Sunday, 21 July 2013

The Murder of Sara Cameron

The murder of Sara Cameron in North Tyneside went unsolved for four years until a routine DNA swab found a match on the national database.  23 years old Sara, a multi-lingual student was out celebrating on Good Friday 21st April 2000, as she was going to the Sydney Olympics but tragically, this was not to be.  Her body was found the next morning in a field close to her home in Earsdon.  Police took nearly 2500 phone calls but none led to the killer.  They also did a large scale DNA screening but this did not lead them to the guilty party.  The case ran cold.
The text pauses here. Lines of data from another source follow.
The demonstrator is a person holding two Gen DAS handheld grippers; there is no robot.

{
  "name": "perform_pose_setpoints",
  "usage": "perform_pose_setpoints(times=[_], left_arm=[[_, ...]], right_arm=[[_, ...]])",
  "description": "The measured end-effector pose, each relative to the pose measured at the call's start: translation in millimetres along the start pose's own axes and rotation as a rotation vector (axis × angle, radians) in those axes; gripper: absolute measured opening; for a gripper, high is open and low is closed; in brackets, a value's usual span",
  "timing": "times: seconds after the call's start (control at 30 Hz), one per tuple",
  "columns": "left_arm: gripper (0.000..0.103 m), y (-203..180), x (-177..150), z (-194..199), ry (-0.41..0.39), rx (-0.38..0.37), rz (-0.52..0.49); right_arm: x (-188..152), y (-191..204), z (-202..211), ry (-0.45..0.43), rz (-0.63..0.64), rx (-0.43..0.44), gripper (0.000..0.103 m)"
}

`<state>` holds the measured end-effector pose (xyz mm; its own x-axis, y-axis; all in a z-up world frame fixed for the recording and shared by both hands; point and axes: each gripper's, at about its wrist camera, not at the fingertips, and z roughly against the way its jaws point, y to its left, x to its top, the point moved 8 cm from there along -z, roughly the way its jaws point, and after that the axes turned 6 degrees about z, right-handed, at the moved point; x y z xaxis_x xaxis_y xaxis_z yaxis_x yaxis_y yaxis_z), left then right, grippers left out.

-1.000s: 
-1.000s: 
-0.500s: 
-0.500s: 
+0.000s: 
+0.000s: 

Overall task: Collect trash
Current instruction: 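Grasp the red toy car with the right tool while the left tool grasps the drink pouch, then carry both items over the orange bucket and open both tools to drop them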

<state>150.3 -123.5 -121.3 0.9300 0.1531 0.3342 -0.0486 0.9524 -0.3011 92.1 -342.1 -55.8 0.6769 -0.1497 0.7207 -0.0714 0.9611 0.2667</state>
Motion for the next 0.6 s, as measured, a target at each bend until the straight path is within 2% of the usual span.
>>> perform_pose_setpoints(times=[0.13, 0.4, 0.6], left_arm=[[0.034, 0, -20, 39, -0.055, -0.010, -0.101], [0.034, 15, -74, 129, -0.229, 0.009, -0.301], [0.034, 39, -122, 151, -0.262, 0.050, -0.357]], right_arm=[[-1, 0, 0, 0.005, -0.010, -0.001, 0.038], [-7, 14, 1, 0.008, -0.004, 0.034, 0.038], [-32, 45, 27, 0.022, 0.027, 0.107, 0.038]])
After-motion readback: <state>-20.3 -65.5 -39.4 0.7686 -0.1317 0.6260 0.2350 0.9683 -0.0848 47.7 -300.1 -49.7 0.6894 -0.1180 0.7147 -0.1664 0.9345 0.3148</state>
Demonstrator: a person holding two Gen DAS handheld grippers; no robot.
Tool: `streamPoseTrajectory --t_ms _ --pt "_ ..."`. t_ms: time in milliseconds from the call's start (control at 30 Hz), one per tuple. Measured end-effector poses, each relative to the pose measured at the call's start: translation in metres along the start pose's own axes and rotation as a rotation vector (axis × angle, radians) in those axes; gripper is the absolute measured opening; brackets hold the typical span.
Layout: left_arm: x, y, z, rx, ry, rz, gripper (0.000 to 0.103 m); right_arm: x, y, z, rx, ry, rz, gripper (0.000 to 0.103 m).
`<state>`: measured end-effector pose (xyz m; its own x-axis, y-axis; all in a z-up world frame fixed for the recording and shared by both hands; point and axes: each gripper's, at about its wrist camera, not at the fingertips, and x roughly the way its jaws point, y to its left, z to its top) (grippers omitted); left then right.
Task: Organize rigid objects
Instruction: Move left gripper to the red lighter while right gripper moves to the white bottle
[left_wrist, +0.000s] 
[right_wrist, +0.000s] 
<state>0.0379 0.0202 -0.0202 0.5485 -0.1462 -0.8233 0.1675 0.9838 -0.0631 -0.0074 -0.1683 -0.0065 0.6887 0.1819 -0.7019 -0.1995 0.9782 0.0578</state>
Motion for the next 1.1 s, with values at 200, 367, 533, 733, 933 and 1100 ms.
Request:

    In 2004, a bus driver, Michael Robinson, was routinely swabbed by Police after being arrested for trying to kick a door in.  This produced a match for DNA from the body of Miss Cameron.  Robinson had suddenly upped sticks and moved right down to Newhaven in East Sussex, almost 400 miles away.  Robinson consistently denied anything to do with the murder but eventually confessed.  He stalked Miss Cameron after she got off the Tyneside Metro and attacked her from behind, as she was almost at her home.  He dragged her into a field and attempted sexual assault but then strangled her.  His defence lawyer said that his client was drunk.  How many times have you got rat-arsed and decided to attack a woman?  Exactly!  For some twisted reason, it has to be in you in the first place.  Robinson was given a miimum of eighteen years.  No doubt Mary Riddell will think this is inhuman, par for the course that in eighteen years time, he can walk about whilst Sara Cameron will never.